Францка встала, оделась и пошла к сапожнику. Одолжила хлеба, кофе и сахару и вернулась домой осторожно, чтобы никого не разбудить. Надела сапоги, закуталась в теплую зимнюю шаль и тихонько разбудила мужа, который удивленно уставился на нее мутными, заспанными глазами.
— Свари кофе, Тоне, на столе лежит хлеб, я приду к обеду...— Она хотела сказать еще что-то, может быть, ждала его вопроса, остановившись перед дверью. Он повернулся на другой бок и молчал, пытаясь догнать исчезающий приятный сон...
Францка отправилась в трудный путь. Уже с первых шагов она почувствовала усталость в ногах от тяжести, лежавшей на сердце. Она быстро подымалась в гору по замерзшей дороге. На другом склоне холма начался лес, низкие, редко разбросанные деревья уже совсем оголились, то тут, то там висел желтый листок и трясся на ветру. Кругом лежали холмы, одни наполовину голые, другие поросшие елями и буком. Унылое это было место, созданное для бедняков и отверженных. К косогорам лепились одиноко стоящие дома; вдали звонил колокол убогой церковки, звонил жалобно, точно вздыхал. Францка перекрестилась и помолилась вслух; далеко вокруг не было ни души.
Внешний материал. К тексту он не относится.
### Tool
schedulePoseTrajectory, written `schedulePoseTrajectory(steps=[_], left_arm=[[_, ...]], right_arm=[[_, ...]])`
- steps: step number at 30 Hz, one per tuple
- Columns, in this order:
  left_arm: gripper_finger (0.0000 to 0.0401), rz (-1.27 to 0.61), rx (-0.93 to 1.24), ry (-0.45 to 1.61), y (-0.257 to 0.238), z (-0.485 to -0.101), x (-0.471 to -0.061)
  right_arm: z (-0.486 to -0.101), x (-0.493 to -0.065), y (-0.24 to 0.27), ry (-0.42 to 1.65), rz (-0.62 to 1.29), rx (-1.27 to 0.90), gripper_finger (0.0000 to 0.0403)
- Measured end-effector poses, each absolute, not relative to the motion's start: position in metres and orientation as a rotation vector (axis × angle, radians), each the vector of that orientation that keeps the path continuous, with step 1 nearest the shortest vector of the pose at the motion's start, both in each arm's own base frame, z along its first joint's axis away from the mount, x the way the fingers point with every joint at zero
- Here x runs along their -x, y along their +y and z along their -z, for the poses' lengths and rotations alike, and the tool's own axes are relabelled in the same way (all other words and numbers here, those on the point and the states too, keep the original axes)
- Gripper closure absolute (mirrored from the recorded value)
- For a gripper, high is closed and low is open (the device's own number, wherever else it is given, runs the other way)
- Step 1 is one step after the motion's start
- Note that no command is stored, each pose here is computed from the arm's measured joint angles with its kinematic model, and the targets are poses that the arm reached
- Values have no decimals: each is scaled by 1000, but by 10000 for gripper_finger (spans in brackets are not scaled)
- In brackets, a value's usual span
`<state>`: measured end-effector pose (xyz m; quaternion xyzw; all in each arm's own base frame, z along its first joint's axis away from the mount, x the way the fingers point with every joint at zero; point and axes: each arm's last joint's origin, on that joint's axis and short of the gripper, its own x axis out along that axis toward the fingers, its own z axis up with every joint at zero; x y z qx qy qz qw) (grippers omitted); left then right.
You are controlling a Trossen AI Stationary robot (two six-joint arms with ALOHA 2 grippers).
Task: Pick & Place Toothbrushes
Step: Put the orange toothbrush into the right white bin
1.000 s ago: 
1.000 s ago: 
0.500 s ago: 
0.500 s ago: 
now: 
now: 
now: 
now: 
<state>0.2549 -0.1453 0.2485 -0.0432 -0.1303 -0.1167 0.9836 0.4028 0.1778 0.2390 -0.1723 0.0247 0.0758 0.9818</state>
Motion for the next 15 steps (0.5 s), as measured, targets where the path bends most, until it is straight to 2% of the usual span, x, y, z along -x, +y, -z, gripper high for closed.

Она направлялась к матери, ходу было три часа, и, чем ближе подходила она к родной деревне, тем ей становилось страшней, временами она останавливалась, не в силах идти дальше, но что-то жестко и беспощадно хватало ее за руку и толкало вперед... «Дети голодные, голодные!..»
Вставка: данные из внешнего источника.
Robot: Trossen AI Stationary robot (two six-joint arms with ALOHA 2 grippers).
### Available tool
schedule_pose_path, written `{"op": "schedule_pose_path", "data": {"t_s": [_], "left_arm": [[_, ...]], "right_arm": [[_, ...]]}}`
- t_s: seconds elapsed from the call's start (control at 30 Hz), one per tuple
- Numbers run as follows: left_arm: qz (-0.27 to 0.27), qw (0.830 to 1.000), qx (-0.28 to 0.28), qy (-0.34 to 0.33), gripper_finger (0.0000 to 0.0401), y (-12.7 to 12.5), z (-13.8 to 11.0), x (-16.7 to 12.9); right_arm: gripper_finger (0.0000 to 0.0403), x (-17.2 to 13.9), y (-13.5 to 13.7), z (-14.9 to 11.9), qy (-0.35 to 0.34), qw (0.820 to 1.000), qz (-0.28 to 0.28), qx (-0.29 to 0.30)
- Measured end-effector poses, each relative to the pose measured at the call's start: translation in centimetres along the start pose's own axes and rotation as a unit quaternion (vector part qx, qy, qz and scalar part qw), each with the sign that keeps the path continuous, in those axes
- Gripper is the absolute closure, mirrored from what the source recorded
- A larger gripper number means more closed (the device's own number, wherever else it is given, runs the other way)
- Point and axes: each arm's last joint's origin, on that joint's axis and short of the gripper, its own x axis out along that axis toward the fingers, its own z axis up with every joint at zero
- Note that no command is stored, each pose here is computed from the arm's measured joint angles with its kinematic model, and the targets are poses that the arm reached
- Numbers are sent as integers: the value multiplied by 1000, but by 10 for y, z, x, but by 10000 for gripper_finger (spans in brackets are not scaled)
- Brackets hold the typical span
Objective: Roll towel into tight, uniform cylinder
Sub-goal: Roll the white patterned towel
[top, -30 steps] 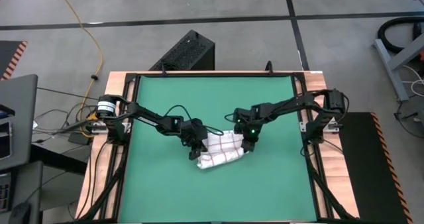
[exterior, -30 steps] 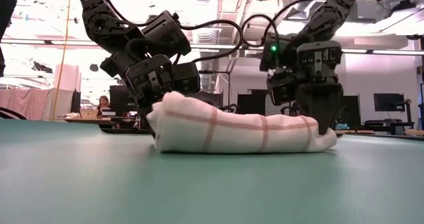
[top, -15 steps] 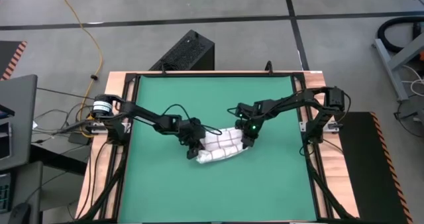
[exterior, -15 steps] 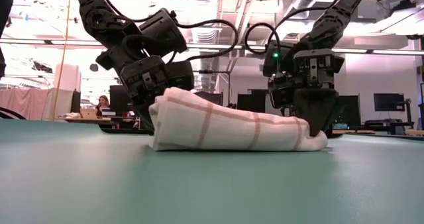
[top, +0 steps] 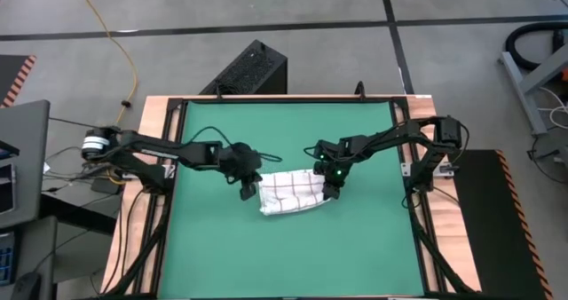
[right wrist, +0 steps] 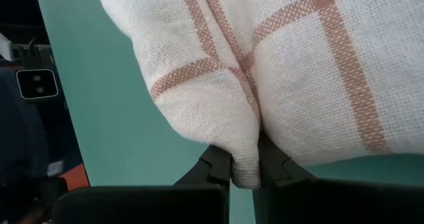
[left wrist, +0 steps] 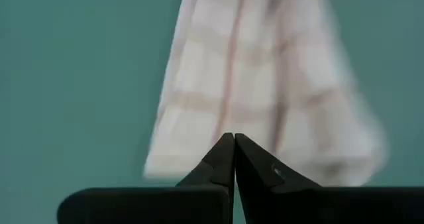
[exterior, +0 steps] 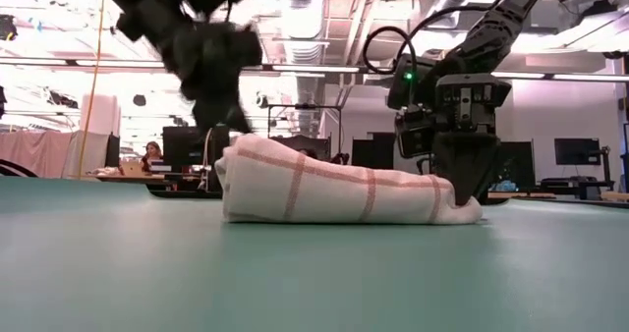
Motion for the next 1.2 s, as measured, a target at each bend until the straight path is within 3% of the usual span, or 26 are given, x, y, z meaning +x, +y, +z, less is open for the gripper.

Три года прошло с тех пор, как она последний раз была у матери. Тогда как раз родился третий ребенок, и Францка через несколько дней после родов встала и двинулась в дальний путь... Теперь она вспомнила тот путь и то время и снова остановилась и застонала... Это было зимой, Францка шла, проваливаясь, по глубокому, неука-танному снегу. Дома ее нетерпеливо ждали, она шла пустынной дорогой и непрестанно видела их перед собой, мужа и детей, они смотрели на нее вопрошающими, голодными глазами. Было зябко, снова пошел снег, поднялся ветер, с веток валились снежные пласты. До матери она добралась измученная и больная, открыла дверь и тотчас опустилась на сундук, не сумев поздороваться, прислонилась к стене, в глазах потемнело. Мать сидела за столом и пила кофе. На Францку она едва взглянула. Кончив пить, мать спросила:
— Зачем ты опять пришла?
Услышав раздраженный голос матери, Францка очнулась и стала думать, как ее просить.
— Мама, девочке всего неделя — мы ее окрестили Францкой...— Мать молчала, и Францка продолжала еще тише, запинаясь и глядя себе под ноги: — У нас даже на хлеб нету... ни гроша в доме...
Мать холодно заметила:
— Так почему же он не работает?
— Вы ведь знаете, он все время без работы... с самой свадьбы.
— Что посеешь, то и пожнешь, я тебе говорила. Вот и получила свое!
Мать встала и не торопясь понесла горшки в кухню; вернулась она не скоро и вела себя так, будто в комнате никого нет. Села к печке, нашла очки, взяла в руки календарь и стала читать.